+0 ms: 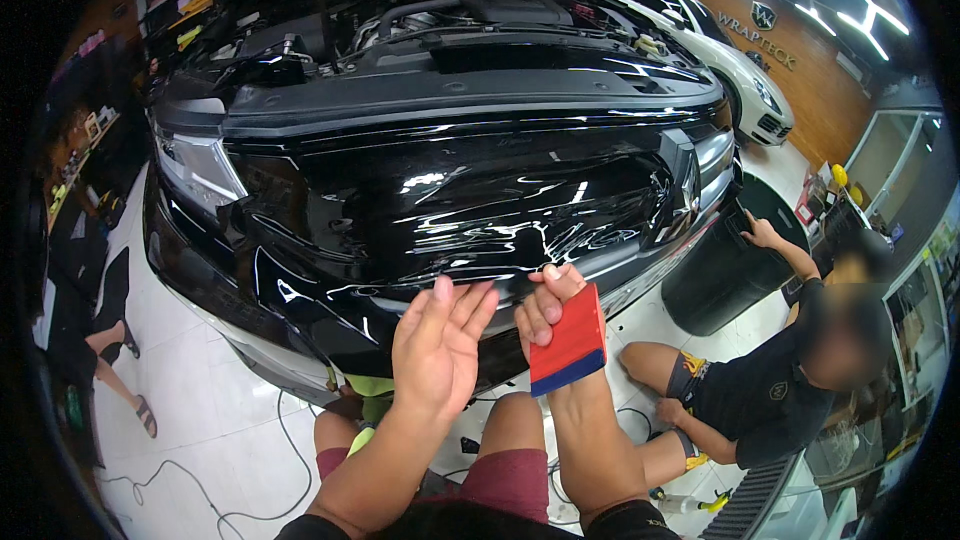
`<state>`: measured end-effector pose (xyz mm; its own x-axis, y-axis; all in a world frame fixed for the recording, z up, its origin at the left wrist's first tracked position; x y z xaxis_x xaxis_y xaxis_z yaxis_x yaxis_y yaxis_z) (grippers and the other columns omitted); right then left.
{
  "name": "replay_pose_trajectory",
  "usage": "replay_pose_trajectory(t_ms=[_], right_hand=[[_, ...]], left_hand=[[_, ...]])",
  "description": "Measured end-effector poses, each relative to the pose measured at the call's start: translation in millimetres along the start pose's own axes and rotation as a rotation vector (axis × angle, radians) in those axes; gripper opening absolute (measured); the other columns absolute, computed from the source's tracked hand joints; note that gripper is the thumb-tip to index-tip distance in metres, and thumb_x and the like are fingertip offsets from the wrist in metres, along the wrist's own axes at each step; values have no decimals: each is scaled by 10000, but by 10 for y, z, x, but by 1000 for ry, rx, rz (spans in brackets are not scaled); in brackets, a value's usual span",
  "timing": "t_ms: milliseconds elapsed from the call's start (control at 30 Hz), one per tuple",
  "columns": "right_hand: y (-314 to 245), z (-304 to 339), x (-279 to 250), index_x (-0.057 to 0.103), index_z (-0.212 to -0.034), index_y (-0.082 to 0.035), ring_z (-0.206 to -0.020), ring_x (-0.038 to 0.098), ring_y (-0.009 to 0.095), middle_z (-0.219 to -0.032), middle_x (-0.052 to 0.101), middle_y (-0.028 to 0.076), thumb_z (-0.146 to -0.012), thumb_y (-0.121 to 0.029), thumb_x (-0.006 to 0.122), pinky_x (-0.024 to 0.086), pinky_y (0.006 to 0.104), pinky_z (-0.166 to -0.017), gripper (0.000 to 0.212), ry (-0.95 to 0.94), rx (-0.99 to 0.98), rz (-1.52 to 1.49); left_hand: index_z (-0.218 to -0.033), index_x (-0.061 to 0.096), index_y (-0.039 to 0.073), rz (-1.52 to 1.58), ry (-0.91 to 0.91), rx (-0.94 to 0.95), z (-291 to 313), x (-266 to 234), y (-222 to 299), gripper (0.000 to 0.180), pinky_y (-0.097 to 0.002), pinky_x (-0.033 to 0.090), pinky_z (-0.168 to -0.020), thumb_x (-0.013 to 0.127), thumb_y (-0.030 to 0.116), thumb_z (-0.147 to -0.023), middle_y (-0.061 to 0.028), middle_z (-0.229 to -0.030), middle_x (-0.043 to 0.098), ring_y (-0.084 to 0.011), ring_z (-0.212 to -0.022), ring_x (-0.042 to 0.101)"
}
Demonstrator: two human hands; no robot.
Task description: The person applies a black vinyl wrap to the front bumper of a car using a squeegee to smooth the surface and a microfiber cloth to wipe it. They trim excess material and continue smoothing the wrap along the bumper contours.
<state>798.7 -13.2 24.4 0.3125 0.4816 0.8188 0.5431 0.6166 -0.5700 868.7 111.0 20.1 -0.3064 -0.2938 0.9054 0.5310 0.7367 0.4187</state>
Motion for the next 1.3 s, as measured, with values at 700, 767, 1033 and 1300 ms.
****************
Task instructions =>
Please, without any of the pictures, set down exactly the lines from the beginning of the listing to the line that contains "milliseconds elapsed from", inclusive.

Result =>
+0 ms: 
`<state>`: measured end-effector pose (xyz mm; its own x-axis, y-axis; all in a world frame fixed for the recording, z up, its origin at the left wrist's first tracked position; x y z xaxis_x xaxis_y xaxis_z yaxis_x yaxis_y yaxis_z) (grippers and the other columns omitted); right then left.
{
  "name": "replay_pose_trajectory",
  "usage": "replay_pose_trajectory(t_ms=[_], right_hand=[[_, ...]], left_hand=[[_, ...]])",
  "description": "Measured end-effector poses, each relative to the pose measured at the call's start: translation in millimetres along the start pose's own axes and rotation as a rotation vector (axis × angle, radians) in those axes; gripper opening absolute (measured); the other columns absolute, computed from the source's tracked hand joints; note that gripper is the thumb-tip to index-tip distance in metres, and thumb_x and the like are fingertip offsets from the wrist in metres, along the wrist's own axes at each step; values have no decimals: each is scaled by 10000, but by 10 for y, z, x, but by 1000 for ry, rx, rz (spans in brackets are not scaled); in brackets, a value's usual span",
  "timing": "t_ms: milliseconds elapsed from the call's start (control at 30 Hz), one per tuple",

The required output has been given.